### Task:
Extract, unchanged, each line of the listing below from its first line through the line that contains "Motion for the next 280", inclusive, and nothing else.
══════════════════════════════
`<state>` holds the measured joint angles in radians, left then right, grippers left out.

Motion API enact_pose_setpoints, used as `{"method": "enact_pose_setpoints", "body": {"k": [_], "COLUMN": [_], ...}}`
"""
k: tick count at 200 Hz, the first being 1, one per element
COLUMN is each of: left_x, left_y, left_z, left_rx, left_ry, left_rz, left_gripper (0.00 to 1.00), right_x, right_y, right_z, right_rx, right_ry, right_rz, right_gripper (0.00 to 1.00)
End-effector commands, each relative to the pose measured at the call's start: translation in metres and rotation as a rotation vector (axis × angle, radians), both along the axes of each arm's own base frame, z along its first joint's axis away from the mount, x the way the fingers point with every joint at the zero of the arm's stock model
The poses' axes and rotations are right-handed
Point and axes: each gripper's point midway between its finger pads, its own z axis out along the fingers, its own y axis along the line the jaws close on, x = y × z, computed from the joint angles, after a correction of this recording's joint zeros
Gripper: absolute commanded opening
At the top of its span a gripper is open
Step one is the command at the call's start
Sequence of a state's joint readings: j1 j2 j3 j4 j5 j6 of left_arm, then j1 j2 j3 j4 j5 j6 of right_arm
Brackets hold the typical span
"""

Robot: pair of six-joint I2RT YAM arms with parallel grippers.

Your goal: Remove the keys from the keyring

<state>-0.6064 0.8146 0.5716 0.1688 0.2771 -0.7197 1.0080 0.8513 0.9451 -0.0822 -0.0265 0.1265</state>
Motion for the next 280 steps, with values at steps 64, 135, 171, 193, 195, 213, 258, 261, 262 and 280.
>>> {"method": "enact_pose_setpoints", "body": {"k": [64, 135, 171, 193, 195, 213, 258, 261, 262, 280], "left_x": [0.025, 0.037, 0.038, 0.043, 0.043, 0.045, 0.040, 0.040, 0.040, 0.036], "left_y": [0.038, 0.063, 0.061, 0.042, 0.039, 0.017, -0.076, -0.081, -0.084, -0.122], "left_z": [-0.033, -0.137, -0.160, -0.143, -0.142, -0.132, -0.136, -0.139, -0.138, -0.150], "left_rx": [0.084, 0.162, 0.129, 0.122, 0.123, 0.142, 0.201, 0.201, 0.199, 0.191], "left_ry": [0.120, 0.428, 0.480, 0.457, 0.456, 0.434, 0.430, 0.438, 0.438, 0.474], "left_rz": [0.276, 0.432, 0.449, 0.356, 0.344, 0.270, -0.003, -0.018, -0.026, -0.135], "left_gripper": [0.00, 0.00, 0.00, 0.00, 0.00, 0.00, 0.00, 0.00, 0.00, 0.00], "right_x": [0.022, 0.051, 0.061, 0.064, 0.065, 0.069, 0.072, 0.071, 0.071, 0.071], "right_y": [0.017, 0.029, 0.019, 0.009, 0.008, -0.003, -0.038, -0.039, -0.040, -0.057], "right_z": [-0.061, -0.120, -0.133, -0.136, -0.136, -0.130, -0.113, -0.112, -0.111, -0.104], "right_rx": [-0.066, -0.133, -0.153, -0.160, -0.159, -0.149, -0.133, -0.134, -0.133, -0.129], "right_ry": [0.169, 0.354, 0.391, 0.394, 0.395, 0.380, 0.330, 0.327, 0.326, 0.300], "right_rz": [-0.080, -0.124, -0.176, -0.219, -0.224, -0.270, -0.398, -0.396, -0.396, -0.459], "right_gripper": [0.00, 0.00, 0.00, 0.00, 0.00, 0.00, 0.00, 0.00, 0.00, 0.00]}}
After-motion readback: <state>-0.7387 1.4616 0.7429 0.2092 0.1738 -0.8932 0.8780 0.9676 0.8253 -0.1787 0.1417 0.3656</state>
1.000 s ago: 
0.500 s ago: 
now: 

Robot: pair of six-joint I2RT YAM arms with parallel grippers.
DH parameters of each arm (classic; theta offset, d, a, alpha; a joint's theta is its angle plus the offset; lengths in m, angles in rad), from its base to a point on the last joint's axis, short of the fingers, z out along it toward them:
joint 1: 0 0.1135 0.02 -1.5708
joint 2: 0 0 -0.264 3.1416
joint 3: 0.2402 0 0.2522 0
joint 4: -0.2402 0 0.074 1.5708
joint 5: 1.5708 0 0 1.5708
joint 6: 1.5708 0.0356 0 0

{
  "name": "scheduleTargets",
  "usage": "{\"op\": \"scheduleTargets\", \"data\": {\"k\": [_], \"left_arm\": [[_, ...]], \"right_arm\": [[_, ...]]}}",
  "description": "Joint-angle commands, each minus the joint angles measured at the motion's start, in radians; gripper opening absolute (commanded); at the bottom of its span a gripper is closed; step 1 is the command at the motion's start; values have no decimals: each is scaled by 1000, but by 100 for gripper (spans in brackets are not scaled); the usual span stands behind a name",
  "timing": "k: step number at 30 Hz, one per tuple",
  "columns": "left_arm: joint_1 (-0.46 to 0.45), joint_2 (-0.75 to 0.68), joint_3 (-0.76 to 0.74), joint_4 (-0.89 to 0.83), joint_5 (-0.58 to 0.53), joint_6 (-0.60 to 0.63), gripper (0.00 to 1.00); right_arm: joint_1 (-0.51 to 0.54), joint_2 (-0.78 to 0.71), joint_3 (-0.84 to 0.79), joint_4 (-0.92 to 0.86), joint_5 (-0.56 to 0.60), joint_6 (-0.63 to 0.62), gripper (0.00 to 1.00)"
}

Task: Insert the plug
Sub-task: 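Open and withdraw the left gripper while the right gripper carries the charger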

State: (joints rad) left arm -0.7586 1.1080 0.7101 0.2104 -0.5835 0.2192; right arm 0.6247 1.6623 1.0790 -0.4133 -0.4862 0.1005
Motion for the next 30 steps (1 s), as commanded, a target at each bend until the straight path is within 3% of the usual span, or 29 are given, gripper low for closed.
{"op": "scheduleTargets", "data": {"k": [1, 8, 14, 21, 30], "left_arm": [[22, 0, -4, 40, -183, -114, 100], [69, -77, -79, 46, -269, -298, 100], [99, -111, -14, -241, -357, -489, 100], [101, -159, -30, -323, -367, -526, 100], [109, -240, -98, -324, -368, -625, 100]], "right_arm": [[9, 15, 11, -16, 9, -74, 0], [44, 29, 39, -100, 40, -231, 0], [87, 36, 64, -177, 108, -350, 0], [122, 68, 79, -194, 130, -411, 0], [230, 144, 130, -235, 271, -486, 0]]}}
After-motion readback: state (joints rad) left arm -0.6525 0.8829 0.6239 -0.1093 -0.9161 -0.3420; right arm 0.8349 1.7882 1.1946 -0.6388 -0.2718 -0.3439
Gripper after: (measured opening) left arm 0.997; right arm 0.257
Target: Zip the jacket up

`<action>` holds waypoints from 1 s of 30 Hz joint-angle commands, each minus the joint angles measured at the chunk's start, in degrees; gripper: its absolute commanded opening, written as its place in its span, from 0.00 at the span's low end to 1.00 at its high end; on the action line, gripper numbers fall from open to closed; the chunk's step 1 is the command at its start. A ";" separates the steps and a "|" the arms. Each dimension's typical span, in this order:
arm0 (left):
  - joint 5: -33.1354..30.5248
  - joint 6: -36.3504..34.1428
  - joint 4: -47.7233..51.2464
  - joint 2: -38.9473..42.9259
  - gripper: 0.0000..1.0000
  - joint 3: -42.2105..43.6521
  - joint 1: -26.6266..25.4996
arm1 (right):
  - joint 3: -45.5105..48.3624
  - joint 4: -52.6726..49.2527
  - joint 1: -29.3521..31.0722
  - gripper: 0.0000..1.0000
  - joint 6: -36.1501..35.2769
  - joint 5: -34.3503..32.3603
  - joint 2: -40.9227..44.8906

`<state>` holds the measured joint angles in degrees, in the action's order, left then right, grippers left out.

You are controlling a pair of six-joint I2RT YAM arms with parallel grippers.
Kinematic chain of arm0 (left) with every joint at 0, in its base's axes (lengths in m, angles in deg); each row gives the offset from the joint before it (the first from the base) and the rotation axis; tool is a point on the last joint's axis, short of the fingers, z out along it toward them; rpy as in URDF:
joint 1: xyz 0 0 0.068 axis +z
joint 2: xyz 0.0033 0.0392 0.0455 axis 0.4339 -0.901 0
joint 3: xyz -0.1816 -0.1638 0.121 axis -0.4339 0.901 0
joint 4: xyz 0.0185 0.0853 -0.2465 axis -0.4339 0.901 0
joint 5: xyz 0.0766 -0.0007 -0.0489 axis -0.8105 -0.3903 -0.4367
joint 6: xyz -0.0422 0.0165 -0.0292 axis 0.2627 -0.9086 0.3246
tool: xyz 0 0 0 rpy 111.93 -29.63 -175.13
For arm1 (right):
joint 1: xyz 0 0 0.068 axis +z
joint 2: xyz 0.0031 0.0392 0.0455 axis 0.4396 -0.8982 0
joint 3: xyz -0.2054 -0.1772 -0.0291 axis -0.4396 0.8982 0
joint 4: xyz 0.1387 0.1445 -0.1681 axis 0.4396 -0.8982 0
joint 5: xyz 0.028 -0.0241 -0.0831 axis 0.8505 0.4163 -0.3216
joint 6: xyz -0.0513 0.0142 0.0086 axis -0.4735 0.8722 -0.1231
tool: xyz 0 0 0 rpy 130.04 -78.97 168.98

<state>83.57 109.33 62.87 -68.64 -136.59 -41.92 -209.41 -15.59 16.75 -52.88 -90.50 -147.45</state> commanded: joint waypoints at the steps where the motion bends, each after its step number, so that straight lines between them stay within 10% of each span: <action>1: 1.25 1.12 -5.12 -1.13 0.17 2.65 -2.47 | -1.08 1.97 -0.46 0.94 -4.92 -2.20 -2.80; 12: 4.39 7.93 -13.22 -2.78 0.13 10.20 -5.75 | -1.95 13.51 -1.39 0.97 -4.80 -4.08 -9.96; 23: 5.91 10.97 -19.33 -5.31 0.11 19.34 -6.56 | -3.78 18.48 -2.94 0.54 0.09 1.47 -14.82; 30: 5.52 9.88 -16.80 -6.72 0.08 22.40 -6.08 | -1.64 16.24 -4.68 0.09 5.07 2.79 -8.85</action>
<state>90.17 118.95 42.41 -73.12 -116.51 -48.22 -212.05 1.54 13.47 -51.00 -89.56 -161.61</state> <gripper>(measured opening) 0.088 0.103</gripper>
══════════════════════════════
### Written solution:
`<state>` holds the measured joint angles in radians, left then right, grippers left out.

Motion API enact_pose_setpoints, used as `{"method": "enact_pose_setpoints", "body": {"k": [_], "COLUMN": [_], ...}}`
"""
k: tick count at 200 Hz, the first being 1, one per element
COLUMN is each of: left_x, left_y, left_z, left_rx, left_ry, left_rz, left_gripper (0.00 to 1.00), right_x, right_y, right_z, right_rx, right_ry, right_rz, right_gripper (0.00 to 1.00)
End-effector commands, each relative to the pose measured at the call's start: translation in metres and rotation as a rotation vector (axis × angle, radians), both along the axes of each arm's own base frame, z along its first joint's axis away from the mount, x the way the fingers point with every joint at the zero of the arm's stock model
The poses' axes and rotations are right-handed
Point and axes: each gripper's point midway between its finger pads, its own z axis out along the fingers, its own y axis along the line the jaws close on, x = y × z, computed from the joint angles, after a correction of this recording's joint zeros
Gripper: absolute commanded opening
At the top of its span a gripper is open
Step one is the command at the call's start
Sequence of a state's joint readings: j1 j2 j3 j4 j5 j6 of left_arm, then j1 j2 j3 j4 j5 j6 of right_arm
Brackets hold the typical span
"""

Robot: pair of six-joint I2RT YAM arms with parallel grippers.

Your goal: Remove the keys from the keyring

<state>-0.6064 0.8146 0.5716 0.1688 0.2771 -0.7197 1.0080 0.8513 0.9451 -0.0822 -0.0265 0.1265</state>
Motion for the next 280 steps, with values at steps 64, 135, 171, 193, 195, 213, 258, 261, 262 and 280.

This answer has now been given in full.